Why did he switch if you don't mind my asking?
I believe he originally learned drums because his father and brother are drummers. He really wanted to play guitar, but hadn't learned how when the band was first formed. We had three guitarists at one point, but no drummer, so he played drums. When the band went on hiatus for awhile due to work schedules, etc, he started playing guitar. He progressed quickly and never looked back. When we got the band going again, he stayed on guitar. His brother played drums with us for a short period of time. When his brother left, we found a great drummer, new to the area, who is a perfect fit for us. This is the best lineup we've had, and we're getting a lot done and gigging a lot, so his switching has worked out very well.
 
I was doing vocals and bass in a band. The music was getting more technical, causing my performance on both to suffer. It was decided that I would switch to vocals only and we would find a bassist. We had a short tour coming up in a few months. We found a solid dude who played a couple shows with us, but he had to bail on the tour without a whole lot of notice, so the rhythm guitarist decided to take over bass duties for that tour.
 
I learned bass and guitar at the same time and although I played bass in a string of bands I always had the desire to play guitar.

Fast forward about 20 years and the guitarist out of my first band (who had now swapped to bass) rang me and asked if I wanted to play lead because their lead guitarist was moving a way with his job. I jumped at the chance and played lead for 12 years but soon realised it was nowhere near as interesting as playing bass.

I got the chance to switch back to bass when my friend, the bassist, quit.

I've got it out of my system now and have absolutely no desire to play guitar in a band ever again.

As always YMMV.
 
You have drum tracks? Record or Sequence the bass then.

You mean play to bass tracks? I don't know why I haven't really thought of that. Probably wouldn't sequence the bass, though. I think it would be easier (and quicker) to just set up a click track and record the bass.
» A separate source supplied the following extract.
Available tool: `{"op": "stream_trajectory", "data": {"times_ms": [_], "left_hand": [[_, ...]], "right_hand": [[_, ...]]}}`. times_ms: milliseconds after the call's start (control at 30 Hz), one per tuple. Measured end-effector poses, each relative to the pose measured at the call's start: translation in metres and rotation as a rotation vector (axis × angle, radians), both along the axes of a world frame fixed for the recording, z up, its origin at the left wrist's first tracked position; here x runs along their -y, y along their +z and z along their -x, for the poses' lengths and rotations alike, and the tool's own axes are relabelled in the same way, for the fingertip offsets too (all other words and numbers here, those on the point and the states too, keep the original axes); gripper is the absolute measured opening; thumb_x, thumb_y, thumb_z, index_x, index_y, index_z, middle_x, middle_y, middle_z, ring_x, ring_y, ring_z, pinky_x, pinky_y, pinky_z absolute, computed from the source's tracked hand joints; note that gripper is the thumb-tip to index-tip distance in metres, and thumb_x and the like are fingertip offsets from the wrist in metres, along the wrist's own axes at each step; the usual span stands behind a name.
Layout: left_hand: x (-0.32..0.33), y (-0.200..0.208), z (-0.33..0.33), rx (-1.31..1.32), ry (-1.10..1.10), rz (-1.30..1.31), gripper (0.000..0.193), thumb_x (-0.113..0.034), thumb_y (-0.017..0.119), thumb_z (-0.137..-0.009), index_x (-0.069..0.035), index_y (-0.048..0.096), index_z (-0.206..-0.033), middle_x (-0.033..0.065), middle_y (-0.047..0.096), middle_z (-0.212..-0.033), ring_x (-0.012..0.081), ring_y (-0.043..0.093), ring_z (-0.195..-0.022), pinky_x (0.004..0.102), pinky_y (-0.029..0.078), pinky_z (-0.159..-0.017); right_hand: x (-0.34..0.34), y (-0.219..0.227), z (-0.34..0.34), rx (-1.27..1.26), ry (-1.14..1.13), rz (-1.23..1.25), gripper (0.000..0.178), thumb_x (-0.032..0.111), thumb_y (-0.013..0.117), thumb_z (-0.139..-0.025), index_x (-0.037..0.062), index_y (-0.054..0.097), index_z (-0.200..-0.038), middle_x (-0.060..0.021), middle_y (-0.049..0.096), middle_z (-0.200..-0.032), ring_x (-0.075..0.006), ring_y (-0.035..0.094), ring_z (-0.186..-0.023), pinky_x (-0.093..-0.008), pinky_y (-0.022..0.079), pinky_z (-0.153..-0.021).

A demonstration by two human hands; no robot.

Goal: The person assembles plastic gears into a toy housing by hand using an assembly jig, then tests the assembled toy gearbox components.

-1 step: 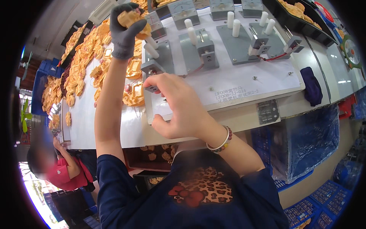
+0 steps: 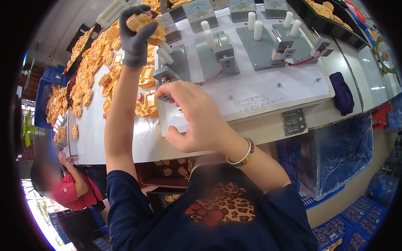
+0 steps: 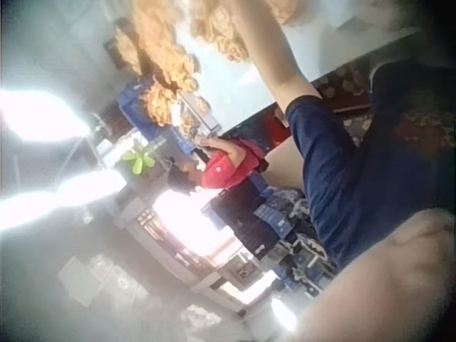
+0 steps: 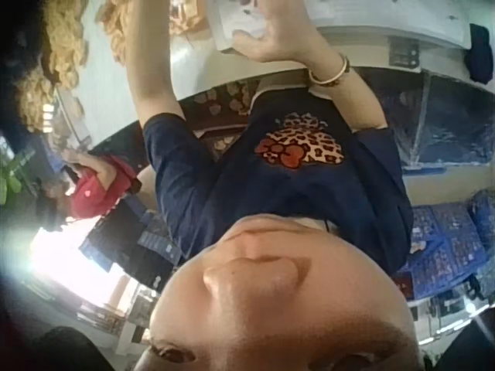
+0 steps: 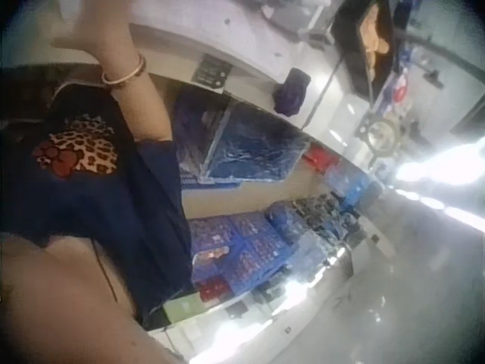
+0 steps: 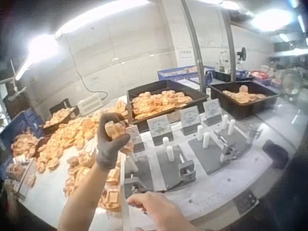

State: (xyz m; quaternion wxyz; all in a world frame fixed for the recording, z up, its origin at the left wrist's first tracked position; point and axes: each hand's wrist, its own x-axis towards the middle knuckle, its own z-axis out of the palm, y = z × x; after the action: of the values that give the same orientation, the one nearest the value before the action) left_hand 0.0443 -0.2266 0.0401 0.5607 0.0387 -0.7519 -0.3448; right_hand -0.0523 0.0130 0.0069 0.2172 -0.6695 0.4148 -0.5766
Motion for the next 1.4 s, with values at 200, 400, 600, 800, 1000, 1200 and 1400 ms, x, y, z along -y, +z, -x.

Thanks for the suggestion. :bassist::thumbsup:
 
When the band I am currently in started many years ago, I was one of the guitar players. I had played guitar in various bands. I had only ever played bass twice in any of the bands, and that was just to fill in for the bass player when he had to be gone for work. So my bass playing experience was limited to say the least. It was limited to plunking around five minutes here and there, pretty much playing in front of a crowd by sheer memorization. After a couple of years, the bass player and drummer quit. We found a drummer pretty quickly but had trouble with a bass player. I finally said that I would just do it. I wish I had done it twenty years sooner because I love playing bass. I am a waaaay better bass player than I ever was a guitar player.

Try it...you never know!

BnB
 
I did a few shows with a friends' band which was 80% covers/20% originals. The main singer was a bass player who'd abandoned the bass for guitar. He also wrote songs.
When I was playing with them I would swap to guitar for the songs I'd written, and sing them. He'd play bass. It worked quite well.
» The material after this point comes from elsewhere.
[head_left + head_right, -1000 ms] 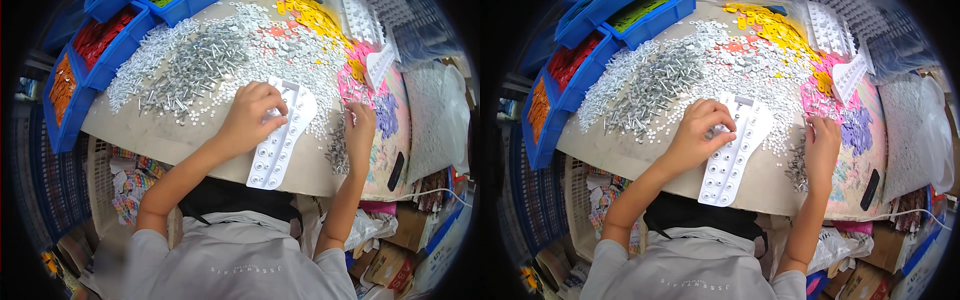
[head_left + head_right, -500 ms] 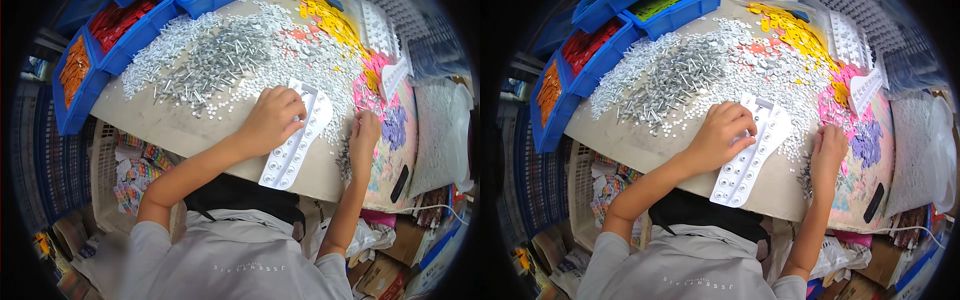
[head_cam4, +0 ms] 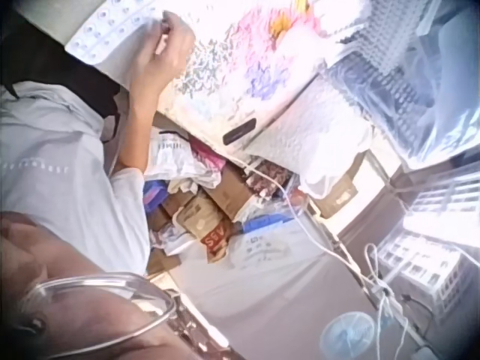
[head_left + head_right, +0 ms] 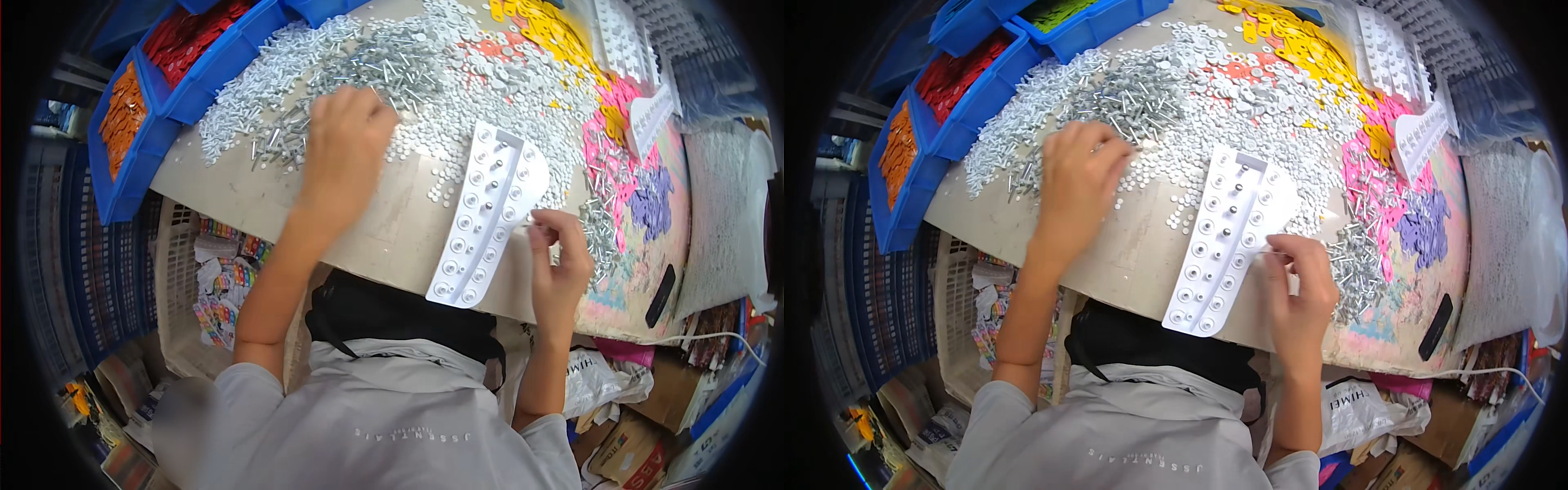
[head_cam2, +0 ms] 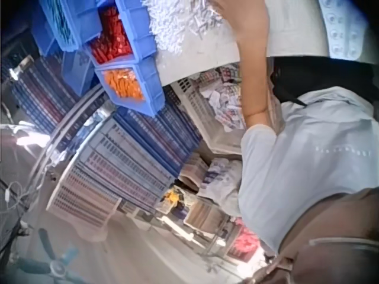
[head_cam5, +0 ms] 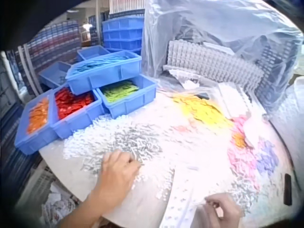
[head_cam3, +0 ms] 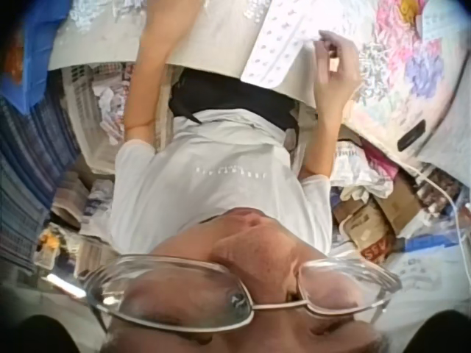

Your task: Assembling a colorful plastic toy by inserting small metal pins and snapping plastic color keys into a white base frame.

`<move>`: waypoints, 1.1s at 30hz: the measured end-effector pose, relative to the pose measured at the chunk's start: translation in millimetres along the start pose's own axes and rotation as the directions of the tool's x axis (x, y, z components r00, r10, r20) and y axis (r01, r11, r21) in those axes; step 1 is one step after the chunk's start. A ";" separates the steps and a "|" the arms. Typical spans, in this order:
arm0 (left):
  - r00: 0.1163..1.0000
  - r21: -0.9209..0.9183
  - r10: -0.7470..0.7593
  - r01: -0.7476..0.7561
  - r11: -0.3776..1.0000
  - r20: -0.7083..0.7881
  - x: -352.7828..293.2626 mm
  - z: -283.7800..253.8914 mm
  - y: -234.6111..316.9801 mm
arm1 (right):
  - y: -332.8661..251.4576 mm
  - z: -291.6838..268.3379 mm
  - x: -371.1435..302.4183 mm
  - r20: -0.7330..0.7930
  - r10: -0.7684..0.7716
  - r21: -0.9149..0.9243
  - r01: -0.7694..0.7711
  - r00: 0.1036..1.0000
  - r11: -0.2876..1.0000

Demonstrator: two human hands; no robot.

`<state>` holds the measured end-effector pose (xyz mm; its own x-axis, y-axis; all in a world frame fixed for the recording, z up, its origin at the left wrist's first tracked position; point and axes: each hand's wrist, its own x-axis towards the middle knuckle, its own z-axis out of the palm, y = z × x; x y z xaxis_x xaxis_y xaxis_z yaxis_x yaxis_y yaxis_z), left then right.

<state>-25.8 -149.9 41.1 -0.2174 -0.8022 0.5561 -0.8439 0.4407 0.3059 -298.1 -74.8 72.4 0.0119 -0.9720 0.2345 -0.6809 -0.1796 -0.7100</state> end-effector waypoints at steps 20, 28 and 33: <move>0.937 -0.131 -0.339 0.348 0.928 0.089 -19.6 -12.5 -11.3 | -2.4 35.3 -1.8 0.049 -0.218 -0.008 0.218 0.975 0.976; 0.926 -0.491 -0.332 0.378 0.785 0.181 -25.8 -20.4 32.8 | -1.3 30.5 -3.9 0.084 -0.123 0.043 0.119 0.989 0.992; 0.856 -0.660 -0.374 0.514 0.548 0.356 -31.8 -14.6 51.4 | -3.9 31.2 -4.9 0.080 -0.046 0.046 0.043 0.996 0.998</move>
<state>-55.2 -95.9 50.5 -0.0446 -0.9952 0.0869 -0.2504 0.0953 0.9634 -272.7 -74.0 53.4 0.1024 -0.9716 0.2131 -0.6450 -0.2280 -0.7294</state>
I went to see 10cc in London in the early 80s. They swapped instruments all night:
Graham Gouldman played bass, and guitar, and sang
Eric Stewart played guitar, keyboards, and sang
Rick Fenn played guitar, bass, and sang backing vocals
Paul Burgess played drums, piano, and sang backing vocals
Stuart Tosh played drums, percussion, and sand backing vocals

It was musical musical chairs all night. Didn't miss a beat.
 
A couple bands ago I started as the bass player. We wanted to add keys, and after half a dozen disastrous auditions they persuaded me to move to keys, though my skills were really basic. I stayed on keys with that band for the next four years through three different bass players.
I had to join a second band so I could play bass again!